### WHAT THE EXERCISE ASKS
Report each line of the records below that uses the word "person".

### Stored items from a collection
+++++
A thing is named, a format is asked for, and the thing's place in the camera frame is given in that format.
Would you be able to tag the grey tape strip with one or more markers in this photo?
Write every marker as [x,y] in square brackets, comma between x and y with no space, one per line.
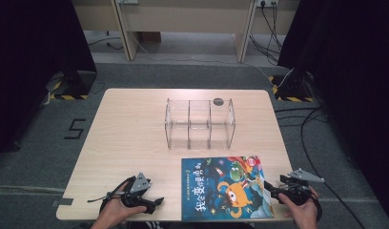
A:
[64,201]

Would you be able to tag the person's striped clothing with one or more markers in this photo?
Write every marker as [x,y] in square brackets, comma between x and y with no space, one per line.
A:
[154,225]

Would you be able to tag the clear acrylic divided organizer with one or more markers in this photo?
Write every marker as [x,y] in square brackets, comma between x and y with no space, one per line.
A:
[199,127]

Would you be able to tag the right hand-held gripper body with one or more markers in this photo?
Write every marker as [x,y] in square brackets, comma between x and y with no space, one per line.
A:
[298,192]

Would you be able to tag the beige wooden desk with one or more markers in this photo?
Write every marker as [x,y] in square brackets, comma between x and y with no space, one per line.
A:
[183,16]

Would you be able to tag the round grey table grommet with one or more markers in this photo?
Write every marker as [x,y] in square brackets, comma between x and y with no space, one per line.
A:
[218,101]

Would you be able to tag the black stand base hazard tape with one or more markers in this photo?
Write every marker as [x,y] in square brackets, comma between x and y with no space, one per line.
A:
[76,86]
[292,87]

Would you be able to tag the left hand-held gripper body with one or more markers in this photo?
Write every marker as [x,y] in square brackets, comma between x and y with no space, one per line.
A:
[136,187]

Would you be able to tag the black curtain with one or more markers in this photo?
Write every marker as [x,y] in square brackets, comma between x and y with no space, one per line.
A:
[358,79]
[30,63]

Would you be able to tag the person's right hand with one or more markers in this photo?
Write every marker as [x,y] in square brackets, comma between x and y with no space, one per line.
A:
[305,213]

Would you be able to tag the person's left hand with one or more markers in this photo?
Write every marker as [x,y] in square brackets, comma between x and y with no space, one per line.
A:
[116,208]

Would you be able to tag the white wall socket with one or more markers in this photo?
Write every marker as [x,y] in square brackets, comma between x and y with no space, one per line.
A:
[267,3]

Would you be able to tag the colourful children's picture book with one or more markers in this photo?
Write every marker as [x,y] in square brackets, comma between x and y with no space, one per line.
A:
[224,191]
+++++
### REPLY
Would you be able to tag the person's striped clothing with one or more markers in this photo?
Would you be able to tag the person's right hand with one or more markers in this photo?
Would you be able to tag the person's left hand with one or more markers in this photo?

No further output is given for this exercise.